[Given entries]

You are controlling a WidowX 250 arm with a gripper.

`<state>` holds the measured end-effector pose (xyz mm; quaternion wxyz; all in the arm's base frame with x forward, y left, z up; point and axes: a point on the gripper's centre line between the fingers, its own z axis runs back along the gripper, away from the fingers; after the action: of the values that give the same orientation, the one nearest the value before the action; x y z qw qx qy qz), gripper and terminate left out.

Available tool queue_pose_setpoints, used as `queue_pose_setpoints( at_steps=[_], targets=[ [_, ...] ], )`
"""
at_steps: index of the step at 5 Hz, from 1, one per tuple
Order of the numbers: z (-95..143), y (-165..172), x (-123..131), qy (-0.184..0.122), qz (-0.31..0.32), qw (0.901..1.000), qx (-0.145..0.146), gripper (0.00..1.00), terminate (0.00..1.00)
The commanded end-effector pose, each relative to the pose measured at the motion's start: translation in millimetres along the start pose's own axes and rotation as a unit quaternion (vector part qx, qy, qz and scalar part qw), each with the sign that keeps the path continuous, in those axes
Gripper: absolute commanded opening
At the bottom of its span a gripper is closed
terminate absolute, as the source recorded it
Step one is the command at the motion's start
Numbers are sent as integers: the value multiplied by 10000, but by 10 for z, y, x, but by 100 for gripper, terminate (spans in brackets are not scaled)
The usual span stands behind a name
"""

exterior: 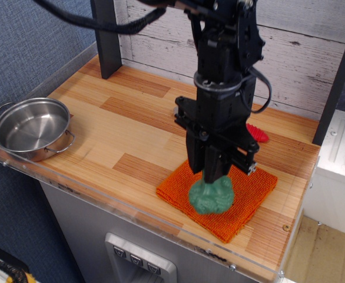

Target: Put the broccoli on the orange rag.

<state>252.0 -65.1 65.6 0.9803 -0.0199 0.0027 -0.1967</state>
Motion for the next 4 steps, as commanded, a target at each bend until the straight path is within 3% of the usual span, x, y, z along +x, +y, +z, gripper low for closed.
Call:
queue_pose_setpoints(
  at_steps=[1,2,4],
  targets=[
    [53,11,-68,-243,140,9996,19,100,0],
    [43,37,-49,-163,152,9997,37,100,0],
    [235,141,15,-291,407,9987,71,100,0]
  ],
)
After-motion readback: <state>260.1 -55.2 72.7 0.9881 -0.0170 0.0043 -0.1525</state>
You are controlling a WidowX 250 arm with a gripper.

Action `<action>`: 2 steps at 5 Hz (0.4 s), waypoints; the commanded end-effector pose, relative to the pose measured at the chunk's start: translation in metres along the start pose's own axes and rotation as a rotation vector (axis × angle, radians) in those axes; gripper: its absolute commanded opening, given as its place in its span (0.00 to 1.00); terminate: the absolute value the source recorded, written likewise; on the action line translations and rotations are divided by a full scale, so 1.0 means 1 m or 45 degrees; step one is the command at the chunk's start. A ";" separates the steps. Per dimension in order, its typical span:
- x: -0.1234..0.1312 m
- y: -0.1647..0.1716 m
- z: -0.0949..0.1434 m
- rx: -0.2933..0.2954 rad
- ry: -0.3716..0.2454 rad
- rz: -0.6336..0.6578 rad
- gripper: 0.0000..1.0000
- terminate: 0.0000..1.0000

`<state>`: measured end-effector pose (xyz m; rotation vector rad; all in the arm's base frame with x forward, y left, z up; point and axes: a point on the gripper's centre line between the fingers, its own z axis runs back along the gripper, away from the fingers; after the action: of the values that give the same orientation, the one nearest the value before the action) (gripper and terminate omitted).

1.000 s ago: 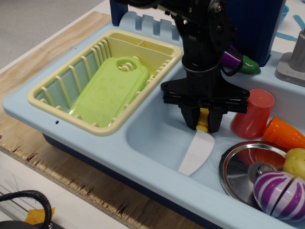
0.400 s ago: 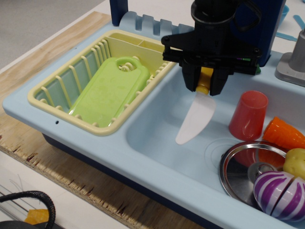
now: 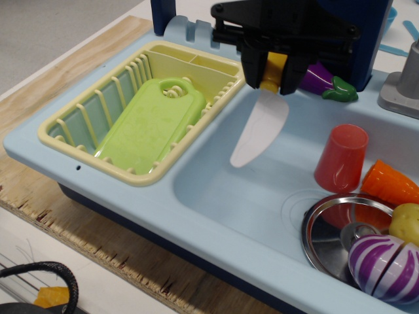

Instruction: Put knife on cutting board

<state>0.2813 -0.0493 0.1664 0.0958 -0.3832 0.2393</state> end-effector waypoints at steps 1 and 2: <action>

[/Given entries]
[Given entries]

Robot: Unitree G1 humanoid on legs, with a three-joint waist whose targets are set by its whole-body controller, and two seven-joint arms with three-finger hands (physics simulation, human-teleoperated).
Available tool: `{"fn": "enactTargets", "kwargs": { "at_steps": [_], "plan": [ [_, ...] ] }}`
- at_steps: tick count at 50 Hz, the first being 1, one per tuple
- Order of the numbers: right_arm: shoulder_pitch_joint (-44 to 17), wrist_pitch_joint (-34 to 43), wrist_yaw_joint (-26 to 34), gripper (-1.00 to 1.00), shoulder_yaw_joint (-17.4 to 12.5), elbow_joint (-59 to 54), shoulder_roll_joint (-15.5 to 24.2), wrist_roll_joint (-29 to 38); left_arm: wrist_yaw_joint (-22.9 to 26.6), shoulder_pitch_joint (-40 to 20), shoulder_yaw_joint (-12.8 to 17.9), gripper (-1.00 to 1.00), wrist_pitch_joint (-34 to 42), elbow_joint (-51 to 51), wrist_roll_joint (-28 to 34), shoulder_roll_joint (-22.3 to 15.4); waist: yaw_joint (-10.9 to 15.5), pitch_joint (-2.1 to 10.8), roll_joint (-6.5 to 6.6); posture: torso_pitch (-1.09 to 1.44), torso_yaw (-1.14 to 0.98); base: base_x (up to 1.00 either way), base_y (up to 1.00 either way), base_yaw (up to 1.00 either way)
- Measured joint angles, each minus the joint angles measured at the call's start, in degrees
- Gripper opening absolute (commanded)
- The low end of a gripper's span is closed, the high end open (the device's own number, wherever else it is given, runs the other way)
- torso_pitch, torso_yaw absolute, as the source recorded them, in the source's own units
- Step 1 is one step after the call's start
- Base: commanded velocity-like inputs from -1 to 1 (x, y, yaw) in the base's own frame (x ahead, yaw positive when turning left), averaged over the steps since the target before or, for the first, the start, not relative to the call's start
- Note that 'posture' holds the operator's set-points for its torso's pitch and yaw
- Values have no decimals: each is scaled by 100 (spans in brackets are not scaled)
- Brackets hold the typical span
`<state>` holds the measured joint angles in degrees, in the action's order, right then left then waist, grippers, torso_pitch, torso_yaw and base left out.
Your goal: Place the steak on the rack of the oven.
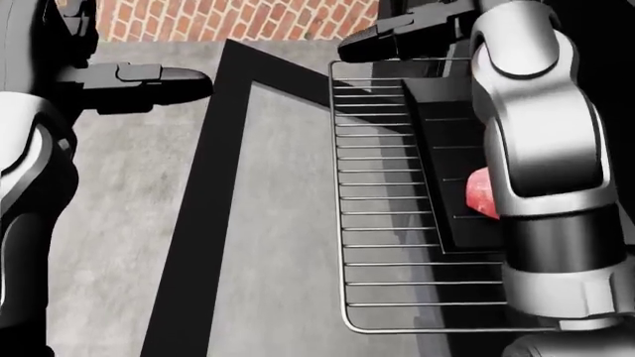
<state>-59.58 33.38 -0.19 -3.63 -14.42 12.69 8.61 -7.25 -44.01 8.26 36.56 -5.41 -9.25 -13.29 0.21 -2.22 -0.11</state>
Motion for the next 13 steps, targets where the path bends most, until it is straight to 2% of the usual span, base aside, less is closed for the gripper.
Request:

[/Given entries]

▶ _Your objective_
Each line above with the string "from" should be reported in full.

▶ _Exercise answer_
`<state>` holds the measured end-effector pose (xyz mm; quaternion wxyz; all in the arm's base frame with x forward, y left, z up; point and axes: a point on the gripper's centre line between the fingers, its own z axis runs back along the gripper, away from the fingers; after the action: of the values that give the same orientation, the one nearest the value before the action; x y z qw qx qy qz), gripper and terminate left out.
at_steps: index of the step at 5 Hz, from 1, one per tuple
`<state>`: measured end-effector pose (xyz m; rotation vector rad; all in the arm's base frame with x forward, y left, z up; point and axes: a point on the gripper's centre line between the fingers, its own z axis runs back along the gripper, away from the fingers; after the action: of the values that give the same orientation, the one nearest the value before the action) (gripper and terminate omitted).
- Base: commanded velocity-like inputs from -1 to 1 (x, y, yaw) in the base's own frame (x ahead, yaw positive when turning left), averaged over the steps since the target before or, for the first, the start, not relative to the call's start

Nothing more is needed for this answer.